From Rodger: “Since you shorted Amazon.com and your reasoning was very sound, I was tempted to do the same. Now that Amazon stock is twice the price that you shorted it, do you think I should do the same or have you changed your mind?”

Help! I’m getting shorter by the minute. Especially my ego. I was at least half serious, though, in my warning at the outset of that column:

“Full disclosure: I’m short a few shares of amazon.com, the online bookstore. This should be an encouragement to those of you who own it, because stocks almost invariably rise strongly after I short them. Then I short more, and one of two things happens: I’m finally right, and break even, covering too soon on the way down. Or else I’m not right, and wind up with a spectacular tax loss.”

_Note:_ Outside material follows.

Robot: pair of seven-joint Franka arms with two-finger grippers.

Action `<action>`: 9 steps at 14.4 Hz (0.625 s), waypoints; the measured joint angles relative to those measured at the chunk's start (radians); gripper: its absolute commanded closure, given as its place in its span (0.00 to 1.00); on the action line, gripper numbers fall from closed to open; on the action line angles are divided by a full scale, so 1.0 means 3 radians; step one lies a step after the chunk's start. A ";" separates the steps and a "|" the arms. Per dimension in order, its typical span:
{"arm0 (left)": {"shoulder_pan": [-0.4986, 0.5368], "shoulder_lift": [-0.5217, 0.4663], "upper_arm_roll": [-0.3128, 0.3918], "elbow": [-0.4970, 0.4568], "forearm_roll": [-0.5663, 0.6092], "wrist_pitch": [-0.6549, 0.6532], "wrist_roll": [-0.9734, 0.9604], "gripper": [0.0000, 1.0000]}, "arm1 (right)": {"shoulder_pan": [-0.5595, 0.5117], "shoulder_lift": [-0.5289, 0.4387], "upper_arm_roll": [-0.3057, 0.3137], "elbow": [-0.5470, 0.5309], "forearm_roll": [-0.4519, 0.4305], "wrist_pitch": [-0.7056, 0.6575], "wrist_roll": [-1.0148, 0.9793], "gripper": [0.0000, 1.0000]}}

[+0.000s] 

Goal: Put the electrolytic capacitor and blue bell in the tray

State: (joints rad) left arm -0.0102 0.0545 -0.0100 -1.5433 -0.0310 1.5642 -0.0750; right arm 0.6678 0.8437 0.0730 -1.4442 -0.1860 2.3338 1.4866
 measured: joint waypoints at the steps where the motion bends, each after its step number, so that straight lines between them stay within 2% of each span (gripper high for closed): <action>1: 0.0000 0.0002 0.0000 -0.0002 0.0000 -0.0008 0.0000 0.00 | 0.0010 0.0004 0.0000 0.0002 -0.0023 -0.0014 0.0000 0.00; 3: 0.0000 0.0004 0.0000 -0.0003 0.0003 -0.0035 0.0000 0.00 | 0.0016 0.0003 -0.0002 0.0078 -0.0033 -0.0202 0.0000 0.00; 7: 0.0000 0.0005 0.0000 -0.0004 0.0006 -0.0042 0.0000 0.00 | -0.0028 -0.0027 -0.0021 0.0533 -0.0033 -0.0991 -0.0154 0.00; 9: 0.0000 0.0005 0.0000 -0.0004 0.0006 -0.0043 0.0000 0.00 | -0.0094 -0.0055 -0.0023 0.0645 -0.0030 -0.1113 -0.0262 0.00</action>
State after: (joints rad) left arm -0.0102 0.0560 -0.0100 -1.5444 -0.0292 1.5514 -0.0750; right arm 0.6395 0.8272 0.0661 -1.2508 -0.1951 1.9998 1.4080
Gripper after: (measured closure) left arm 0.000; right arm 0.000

Right now, it seems I may be headed for the latter, though if Amazon.com stock keeps doubling every ten weeks, it may be bankruptcy court I’m headed for instead. (Just kidding, Charles.) The thing is now valued about $5 billion, and there are good reasons to be enthusiastic about the company; I just don’t see good reasons to be enthusiastic about the stock.

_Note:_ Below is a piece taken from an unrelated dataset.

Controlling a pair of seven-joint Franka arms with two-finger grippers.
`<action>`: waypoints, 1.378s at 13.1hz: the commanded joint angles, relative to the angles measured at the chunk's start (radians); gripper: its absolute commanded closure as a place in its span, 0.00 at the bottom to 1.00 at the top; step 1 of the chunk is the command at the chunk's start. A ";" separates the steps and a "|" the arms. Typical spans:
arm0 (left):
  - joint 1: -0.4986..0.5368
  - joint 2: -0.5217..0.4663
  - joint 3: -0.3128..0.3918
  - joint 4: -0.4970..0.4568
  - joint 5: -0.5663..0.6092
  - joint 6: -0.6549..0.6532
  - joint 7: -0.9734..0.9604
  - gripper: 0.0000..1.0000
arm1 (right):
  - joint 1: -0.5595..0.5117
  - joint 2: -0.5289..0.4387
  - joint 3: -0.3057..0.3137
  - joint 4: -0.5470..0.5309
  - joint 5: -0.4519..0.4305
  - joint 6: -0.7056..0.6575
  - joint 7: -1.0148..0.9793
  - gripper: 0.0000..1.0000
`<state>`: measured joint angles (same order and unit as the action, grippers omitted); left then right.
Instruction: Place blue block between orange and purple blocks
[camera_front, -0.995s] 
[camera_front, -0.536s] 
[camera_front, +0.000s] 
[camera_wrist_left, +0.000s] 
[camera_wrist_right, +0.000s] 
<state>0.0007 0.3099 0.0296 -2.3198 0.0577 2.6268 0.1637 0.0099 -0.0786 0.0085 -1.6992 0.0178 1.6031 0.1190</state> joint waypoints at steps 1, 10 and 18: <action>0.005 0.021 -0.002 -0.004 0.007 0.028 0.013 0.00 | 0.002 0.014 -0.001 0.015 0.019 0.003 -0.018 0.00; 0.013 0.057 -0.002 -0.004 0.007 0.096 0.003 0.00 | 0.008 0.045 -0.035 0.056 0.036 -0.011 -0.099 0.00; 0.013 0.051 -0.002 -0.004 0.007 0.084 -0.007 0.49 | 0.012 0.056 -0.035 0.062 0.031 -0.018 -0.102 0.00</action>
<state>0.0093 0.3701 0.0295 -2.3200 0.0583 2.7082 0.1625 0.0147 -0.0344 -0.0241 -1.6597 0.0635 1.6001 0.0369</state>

As many of you know, I’ve long boosted the company and linked my columns to its books. And now they sell music as well – a great fit – and I assume computer software won’t be far behind. This gives them more and more heft, and even makes purchasing from Amazon more economical: If you’re buying more than one thing, the shipping charge gets spread over all of them.

As a bookseller company alone, the stock market valuation is absurd. But obviously, that’s just the beginning. It may be that one day Amazon.com is selling $50 billion of books, music, software, travel, cars, boats, appliances, gourmet foods – you name it. If they can clear $2 billion in profit after tax, the company could be worth, say, $30 billion – 15 times earnings and six times today’s stock price. It could happen!

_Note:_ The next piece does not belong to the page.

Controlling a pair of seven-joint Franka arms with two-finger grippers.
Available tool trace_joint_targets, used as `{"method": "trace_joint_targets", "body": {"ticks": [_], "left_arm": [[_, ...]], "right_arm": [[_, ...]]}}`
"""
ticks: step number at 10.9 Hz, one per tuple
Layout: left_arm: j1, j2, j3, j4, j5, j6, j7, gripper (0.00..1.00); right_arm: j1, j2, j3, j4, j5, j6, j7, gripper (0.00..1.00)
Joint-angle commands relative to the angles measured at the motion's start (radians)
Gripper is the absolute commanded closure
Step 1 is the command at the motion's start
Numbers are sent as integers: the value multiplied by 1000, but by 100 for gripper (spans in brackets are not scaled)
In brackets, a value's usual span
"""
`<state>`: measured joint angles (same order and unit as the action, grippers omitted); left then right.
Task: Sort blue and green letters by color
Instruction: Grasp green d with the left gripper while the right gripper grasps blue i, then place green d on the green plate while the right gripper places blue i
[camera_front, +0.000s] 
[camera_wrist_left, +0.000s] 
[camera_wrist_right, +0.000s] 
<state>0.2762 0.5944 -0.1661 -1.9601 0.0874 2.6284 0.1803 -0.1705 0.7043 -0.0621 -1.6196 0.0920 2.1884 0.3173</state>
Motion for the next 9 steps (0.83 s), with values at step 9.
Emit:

And that’s just in this country. What about when Amazon.com becomes the chief vendor of books and music and software and appliances and apparel in Europe and Asia and South America, Africa and Australia? So multiply by another six – we are talking here about one of the – perhaps the – largest, most successful companies in the world.

But something tells me a lot of other companies will want this business, too, and that the competition could be pretty fierce. Even making $200 million a year after tax may not be the easiest trick in the book (they could start by making $200 million in sales).

As for shorting it: so many people have, it may be hard to borrow the shares, and at the top (if there ever is one) it’s often impossible. But even if your broker can find shares to borrow so you can short it, think twice and three times; it truly is a risky, risky game.